:: Your objective ::
Go through the records below and report each line with "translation" in it.

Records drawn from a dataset
····················

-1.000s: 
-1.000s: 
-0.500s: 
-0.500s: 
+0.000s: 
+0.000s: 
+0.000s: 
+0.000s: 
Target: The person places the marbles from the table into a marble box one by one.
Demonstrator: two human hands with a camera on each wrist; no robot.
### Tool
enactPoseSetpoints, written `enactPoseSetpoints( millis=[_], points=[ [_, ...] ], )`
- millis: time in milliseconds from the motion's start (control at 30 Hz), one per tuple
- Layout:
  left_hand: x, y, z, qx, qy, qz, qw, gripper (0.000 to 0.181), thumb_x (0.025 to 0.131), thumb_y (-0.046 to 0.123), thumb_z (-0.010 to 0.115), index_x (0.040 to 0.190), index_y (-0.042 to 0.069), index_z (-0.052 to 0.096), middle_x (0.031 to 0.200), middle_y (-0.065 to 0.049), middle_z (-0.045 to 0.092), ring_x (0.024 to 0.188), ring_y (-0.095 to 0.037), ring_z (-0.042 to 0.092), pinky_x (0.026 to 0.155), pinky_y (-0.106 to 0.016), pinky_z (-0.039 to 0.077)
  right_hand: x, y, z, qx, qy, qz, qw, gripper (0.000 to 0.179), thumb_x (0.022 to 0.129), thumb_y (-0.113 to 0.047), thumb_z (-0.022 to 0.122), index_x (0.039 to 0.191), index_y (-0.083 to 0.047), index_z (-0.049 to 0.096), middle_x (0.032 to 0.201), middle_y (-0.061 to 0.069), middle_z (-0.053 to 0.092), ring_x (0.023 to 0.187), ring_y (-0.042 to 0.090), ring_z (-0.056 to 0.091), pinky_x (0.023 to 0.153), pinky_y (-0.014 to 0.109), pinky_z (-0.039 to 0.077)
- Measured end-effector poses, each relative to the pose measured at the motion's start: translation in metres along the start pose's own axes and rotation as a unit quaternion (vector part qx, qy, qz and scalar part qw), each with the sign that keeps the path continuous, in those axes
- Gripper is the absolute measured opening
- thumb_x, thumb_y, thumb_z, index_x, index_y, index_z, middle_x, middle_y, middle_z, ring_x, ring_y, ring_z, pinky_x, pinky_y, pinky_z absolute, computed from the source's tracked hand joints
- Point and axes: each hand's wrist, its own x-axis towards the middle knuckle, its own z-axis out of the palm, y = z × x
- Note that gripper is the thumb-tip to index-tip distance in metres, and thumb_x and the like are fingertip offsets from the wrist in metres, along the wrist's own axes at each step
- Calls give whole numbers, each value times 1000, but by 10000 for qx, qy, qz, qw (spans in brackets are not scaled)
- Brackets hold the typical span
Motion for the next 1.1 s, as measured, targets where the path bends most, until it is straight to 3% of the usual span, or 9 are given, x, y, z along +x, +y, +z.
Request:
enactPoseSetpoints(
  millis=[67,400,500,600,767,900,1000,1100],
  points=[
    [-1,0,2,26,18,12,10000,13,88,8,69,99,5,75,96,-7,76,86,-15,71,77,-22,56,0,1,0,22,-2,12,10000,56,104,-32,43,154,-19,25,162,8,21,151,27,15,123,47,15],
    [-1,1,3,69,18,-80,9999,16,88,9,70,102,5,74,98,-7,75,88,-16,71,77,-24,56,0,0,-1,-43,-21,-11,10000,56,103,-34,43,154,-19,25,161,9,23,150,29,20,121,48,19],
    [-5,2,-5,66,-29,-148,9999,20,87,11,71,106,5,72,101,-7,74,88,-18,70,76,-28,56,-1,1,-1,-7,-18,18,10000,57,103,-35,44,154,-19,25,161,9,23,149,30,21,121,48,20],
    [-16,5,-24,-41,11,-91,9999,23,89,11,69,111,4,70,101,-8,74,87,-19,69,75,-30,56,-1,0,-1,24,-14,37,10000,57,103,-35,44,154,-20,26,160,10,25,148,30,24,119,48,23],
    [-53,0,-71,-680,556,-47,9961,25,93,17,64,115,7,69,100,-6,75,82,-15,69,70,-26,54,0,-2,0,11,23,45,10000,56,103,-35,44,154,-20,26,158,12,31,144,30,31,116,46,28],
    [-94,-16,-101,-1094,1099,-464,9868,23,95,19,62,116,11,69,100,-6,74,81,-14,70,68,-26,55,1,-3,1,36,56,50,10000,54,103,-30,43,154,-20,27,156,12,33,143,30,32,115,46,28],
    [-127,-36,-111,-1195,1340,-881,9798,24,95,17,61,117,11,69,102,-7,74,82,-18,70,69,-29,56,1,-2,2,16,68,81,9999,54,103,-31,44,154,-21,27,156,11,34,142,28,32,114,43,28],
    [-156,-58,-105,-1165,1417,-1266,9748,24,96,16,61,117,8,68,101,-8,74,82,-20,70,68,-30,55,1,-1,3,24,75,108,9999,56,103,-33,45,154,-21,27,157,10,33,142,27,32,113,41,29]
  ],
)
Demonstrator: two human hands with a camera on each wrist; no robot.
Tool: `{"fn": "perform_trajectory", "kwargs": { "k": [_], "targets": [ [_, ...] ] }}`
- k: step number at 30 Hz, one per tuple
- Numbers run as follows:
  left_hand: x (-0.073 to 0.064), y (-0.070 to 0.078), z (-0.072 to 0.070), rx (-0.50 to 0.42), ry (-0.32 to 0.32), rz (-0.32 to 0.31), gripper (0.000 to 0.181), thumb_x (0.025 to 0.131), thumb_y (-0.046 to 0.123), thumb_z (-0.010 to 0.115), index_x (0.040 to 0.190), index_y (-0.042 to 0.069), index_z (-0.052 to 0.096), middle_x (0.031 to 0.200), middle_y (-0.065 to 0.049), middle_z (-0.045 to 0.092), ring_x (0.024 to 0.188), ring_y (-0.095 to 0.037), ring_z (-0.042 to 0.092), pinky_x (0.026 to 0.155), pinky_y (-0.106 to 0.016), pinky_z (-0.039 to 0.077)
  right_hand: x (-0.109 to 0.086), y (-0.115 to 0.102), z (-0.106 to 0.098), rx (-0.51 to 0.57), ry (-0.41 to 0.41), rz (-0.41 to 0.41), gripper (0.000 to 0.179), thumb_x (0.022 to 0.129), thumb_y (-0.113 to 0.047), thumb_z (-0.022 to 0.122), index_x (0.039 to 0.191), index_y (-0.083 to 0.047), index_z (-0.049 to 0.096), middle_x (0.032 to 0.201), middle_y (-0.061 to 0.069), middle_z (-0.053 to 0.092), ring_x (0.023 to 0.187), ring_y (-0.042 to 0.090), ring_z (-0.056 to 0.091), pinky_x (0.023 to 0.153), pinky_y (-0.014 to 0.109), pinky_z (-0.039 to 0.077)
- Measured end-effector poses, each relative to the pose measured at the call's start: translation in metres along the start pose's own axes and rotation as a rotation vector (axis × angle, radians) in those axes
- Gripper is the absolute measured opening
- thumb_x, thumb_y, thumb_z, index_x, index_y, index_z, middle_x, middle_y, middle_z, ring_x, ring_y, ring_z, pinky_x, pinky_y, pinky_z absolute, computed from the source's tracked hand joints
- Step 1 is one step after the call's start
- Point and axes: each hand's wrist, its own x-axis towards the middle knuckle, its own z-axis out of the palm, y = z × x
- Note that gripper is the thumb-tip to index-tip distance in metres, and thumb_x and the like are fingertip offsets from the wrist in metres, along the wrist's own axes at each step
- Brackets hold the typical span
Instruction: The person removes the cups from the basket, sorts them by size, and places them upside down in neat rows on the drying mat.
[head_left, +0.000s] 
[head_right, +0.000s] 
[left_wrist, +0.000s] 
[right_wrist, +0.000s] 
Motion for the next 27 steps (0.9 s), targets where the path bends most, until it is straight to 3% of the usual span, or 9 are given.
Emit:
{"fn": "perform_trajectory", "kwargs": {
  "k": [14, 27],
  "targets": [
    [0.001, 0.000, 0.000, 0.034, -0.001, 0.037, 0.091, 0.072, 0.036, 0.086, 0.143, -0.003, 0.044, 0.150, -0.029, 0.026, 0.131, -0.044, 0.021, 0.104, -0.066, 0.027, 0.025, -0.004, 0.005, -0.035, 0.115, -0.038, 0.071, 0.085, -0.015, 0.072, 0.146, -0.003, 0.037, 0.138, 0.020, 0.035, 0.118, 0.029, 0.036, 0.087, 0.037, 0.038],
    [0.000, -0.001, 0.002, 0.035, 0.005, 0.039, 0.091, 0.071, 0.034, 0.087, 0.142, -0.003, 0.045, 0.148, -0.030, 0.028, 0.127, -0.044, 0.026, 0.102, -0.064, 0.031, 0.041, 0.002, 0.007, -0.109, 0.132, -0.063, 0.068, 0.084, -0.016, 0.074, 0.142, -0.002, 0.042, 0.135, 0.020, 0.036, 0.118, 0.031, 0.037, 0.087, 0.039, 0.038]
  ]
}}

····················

:: Your response ::
- Measured end-effector poses, each relative to the pose measured at the motion's start: translation in metres along the start pose's own axes and rotation as a unit quaternion (vector part qx, qy, qz and scalar part qw), each with the sign that keeps the path continuous, in those axes
- Measured end-effector poses, each relative to the pose measured at the call's start: translation in metres along the start pose's own axes and rotation as a rotation vector (axis × angle, radians) in those axes

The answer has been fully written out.